▶ Your goal
Sift the listing for lines that hold the string "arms" and pull them out.

▶ Collected data
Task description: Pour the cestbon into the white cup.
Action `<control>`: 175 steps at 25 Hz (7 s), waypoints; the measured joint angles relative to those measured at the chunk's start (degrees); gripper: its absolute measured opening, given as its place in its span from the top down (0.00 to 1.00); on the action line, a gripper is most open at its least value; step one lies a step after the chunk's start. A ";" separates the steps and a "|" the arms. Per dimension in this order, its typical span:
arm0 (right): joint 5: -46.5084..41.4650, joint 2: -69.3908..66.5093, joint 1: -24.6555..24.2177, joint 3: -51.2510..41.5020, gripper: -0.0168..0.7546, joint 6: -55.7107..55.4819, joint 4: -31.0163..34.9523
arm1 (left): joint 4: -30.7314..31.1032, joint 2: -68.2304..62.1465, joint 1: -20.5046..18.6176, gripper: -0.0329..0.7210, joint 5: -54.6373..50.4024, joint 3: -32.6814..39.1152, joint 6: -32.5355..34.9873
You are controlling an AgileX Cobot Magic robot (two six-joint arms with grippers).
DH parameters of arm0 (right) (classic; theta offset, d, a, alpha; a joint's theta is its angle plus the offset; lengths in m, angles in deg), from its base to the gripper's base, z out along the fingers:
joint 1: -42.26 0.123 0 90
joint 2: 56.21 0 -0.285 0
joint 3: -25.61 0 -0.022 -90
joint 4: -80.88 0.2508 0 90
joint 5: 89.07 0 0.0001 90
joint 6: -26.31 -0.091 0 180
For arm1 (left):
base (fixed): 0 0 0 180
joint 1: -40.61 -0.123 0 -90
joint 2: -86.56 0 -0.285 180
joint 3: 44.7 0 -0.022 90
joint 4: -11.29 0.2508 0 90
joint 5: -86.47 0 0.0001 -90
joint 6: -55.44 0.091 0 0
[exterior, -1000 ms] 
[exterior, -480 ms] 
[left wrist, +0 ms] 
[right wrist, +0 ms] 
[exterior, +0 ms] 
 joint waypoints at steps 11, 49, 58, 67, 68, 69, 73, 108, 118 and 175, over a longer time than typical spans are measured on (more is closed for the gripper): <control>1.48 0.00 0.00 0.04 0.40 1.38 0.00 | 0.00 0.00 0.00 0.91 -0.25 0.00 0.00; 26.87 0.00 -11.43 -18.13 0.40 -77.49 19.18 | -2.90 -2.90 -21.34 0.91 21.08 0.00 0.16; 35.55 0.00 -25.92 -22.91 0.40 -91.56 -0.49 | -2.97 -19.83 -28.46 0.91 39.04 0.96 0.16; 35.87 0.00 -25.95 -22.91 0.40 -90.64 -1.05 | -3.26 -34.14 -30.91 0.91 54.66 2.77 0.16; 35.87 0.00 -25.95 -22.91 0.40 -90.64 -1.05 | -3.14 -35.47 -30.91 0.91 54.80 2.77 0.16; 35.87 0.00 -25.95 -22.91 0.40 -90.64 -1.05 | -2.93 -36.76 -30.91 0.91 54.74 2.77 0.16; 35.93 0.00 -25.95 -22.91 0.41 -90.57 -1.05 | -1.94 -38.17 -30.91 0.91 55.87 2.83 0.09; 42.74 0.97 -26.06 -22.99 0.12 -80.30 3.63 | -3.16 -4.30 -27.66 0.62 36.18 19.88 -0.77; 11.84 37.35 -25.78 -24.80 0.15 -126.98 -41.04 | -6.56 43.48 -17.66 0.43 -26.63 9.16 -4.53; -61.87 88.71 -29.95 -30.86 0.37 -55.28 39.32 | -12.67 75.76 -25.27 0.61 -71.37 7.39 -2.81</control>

▶ Answer for this exercise
Action `<control>`: 175 steps at 25 Hz (7 s), waypoints; the measured joint angles relative to those measured at the chunk's start (degrees); gripper: its absolute measured opening, given as its place in its span from the top down (0.00 to 1.00); on the action line, a gripper is most open at its least value; step one lies a step after the chunk's start. A ";" separates the steps and a "|" the arms. Per dimension in this order, its typical span:
You are controlling an AgileX Cobot Magic robot (two six-joint arms with grippers).

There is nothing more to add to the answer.